Sometime soon I intend to buy three of the 24" Quads to complete my setup. I'm just cash poor right now, been trying to sell a few items without any success, much less any offers.

By the way, customer service at aquatraders is nonexistent. You can also buy these fixtures on ebay from "topdogsellers" who provides some customer service.


----------



## FishHobby (Jul 20, 2011)

@Tim & @Will thanks for the feedback...

The trio is $85.90 and Quad is $105.90 shipping $34.95 (10-14 days delivery).
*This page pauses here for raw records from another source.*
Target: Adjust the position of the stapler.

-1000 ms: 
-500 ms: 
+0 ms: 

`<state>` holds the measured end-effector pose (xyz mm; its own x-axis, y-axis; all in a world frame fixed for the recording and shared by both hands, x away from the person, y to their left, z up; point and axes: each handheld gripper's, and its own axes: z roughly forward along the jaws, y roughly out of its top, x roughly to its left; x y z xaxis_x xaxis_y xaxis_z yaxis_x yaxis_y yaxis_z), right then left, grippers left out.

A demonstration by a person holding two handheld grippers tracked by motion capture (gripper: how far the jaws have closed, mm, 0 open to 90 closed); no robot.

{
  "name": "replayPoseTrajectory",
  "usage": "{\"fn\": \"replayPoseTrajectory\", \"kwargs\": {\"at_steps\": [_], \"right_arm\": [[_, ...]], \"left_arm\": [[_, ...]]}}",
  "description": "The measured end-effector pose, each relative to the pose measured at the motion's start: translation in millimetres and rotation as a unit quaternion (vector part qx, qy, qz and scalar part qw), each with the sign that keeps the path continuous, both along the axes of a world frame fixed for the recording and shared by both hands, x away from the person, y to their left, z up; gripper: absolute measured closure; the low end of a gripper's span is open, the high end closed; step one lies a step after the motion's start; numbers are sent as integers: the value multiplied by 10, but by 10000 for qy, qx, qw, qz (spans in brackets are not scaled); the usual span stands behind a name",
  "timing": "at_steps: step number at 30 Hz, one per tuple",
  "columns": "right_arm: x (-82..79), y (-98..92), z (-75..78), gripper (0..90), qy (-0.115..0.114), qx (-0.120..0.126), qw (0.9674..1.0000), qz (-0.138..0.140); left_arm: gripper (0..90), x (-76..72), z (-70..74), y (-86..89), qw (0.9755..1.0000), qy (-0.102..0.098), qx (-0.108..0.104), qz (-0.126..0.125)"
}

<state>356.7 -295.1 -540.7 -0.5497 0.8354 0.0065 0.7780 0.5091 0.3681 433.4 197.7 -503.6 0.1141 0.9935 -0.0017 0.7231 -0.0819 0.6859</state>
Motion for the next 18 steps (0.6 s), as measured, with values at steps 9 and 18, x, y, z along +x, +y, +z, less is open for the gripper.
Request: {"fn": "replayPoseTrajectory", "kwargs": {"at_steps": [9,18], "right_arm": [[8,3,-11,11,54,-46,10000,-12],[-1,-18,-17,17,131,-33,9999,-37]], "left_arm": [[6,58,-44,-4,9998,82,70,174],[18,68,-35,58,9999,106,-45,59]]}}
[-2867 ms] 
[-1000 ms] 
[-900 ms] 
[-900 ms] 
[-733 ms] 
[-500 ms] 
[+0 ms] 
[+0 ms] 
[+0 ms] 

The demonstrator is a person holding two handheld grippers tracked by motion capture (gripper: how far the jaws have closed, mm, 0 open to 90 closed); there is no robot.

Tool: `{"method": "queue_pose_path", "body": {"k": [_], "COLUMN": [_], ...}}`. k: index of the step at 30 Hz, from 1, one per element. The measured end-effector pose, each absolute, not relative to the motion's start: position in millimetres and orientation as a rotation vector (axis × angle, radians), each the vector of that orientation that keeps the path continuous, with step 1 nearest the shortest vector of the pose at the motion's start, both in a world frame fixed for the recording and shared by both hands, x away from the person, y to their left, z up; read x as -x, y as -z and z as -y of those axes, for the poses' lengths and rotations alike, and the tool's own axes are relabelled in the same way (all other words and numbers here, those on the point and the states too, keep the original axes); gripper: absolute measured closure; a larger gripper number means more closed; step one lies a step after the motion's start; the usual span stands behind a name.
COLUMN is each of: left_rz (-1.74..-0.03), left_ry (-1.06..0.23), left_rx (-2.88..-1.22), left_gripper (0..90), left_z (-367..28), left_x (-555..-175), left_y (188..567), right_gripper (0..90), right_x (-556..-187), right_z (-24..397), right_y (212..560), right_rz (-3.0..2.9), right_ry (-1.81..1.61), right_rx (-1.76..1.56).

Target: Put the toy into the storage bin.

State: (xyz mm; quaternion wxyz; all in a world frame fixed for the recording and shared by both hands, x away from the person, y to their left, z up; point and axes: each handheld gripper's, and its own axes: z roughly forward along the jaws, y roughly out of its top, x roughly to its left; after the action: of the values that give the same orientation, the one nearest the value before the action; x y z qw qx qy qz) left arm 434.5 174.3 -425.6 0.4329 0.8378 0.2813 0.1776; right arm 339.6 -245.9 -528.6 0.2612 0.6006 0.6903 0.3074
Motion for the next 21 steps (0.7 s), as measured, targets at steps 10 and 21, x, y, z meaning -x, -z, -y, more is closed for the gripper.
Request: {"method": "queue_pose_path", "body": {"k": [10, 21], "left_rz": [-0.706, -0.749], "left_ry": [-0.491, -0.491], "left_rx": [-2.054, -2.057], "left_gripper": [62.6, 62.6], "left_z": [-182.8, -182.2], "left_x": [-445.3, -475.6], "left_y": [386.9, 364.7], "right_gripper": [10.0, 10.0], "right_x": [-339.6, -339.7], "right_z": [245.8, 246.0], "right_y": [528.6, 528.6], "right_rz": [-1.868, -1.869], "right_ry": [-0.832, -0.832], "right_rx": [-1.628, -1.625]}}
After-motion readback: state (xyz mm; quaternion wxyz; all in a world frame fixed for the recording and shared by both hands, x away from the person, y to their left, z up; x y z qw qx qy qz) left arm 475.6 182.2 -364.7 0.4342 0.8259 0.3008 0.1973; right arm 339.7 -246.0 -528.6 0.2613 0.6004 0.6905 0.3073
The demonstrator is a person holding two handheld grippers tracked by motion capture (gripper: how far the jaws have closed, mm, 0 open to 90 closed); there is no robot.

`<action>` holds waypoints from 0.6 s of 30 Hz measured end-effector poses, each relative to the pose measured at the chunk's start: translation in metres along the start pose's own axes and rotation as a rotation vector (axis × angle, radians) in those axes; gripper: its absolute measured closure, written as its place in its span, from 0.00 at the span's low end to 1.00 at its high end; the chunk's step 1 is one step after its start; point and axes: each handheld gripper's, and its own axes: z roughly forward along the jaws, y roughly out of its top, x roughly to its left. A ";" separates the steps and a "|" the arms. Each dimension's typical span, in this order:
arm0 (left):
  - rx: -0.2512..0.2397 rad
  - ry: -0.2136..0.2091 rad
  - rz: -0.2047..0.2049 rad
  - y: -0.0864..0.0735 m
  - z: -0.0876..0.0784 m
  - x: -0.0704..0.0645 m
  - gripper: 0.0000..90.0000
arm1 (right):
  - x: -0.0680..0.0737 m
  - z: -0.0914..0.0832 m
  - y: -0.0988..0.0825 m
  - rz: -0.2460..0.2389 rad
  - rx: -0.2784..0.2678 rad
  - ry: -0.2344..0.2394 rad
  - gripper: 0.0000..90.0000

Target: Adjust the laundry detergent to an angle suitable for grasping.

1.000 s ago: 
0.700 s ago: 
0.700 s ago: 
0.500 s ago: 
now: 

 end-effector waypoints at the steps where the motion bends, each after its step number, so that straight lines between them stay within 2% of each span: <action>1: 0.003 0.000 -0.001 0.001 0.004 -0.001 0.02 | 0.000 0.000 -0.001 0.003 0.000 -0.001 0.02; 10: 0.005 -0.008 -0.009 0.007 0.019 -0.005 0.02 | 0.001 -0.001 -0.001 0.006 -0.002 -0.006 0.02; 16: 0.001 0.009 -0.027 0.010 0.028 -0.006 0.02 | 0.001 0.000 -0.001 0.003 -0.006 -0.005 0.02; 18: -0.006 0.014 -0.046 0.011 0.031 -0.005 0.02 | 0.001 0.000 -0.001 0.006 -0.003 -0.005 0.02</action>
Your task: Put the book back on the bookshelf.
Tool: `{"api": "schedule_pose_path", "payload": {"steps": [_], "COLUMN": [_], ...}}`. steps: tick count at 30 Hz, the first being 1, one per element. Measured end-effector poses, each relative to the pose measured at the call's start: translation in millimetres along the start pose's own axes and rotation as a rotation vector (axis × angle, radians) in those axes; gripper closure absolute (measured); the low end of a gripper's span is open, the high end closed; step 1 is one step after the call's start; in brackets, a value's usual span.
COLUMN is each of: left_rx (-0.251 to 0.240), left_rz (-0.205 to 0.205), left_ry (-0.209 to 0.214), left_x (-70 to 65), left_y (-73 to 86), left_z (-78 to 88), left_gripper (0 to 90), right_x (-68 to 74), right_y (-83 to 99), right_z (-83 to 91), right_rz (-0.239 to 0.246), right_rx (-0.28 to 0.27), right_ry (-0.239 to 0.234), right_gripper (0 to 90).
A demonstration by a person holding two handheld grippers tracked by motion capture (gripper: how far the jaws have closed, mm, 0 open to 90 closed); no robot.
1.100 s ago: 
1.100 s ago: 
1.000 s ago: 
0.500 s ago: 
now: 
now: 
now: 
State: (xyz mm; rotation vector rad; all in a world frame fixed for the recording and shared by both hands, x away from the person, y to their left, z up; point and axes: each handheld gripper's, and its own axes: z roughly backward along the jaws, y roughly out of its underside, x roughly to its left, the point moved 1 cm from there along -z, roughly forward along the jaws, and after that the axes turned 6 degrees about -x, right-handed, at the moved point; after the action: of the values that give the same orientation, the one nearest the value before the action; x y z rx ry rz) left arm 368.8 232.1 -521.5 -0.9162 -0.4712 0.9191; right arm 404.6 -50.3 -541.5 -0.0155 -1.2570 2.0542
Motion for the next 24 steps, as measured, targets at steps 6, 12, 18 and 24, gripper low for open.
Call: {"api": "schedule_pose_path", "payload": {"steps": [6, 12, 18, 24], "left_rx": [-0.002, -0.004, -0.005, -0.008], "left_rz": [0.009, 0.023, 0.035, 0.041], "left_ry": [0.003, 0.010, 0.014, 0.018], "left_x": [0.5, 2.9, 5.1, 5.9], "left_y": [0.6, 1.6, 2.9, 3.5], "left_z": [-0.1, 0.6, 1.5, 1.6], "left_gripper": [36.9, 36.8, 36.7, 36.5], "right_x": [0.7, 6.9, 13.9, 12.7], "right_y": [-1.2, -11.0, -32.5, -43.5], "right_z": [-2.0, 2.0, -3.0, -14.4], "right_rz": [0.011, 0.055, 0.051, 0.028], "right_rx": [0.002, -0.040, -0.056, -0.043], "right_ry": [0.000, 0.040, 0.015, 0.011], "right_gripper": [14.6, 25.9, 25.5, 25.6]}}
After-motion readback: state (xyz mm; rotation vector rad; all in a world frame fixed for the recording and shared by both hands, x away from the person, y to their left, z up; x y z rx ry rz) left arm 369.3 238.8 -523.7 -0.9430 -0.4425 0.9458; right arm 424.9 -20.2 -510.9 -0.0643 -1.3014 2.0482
Tim brought a good point....about the trio being able to rotate up. 

Now little confused...Big Als guy in Vaughan was like 4 T5HO is much better...reading online folks are saying too much light stresses the fish...hmmm!


----------



## shadow_cruiser (Jan 26, 2010)

Keep in mind the 117W trio has no cooling fans, probably not needed but something to take into consideration. I would personally go with the quad and remove/disconnect one of the bulbs. That way in the future if you ever plan to go with higher ferts and soil (you already have CO2), your light will accommodate it.


----------



## FishHobby (Jul 20, 2011)

@shadow_cruiser - that was one of things that put me off on the trio the no cooling fans...def' would feel little at ease having a fan in the quad . 

I like your thought to disconnect one of the bulbs and let it run on 3 but wouldn't that effect the ballast in any way?


----------



## george (Apr 11, 2009)

I have a 36" double fixture from AquaTraders and it's always cool. Not sure if the trio/quad will heat that much to require a fan.


----------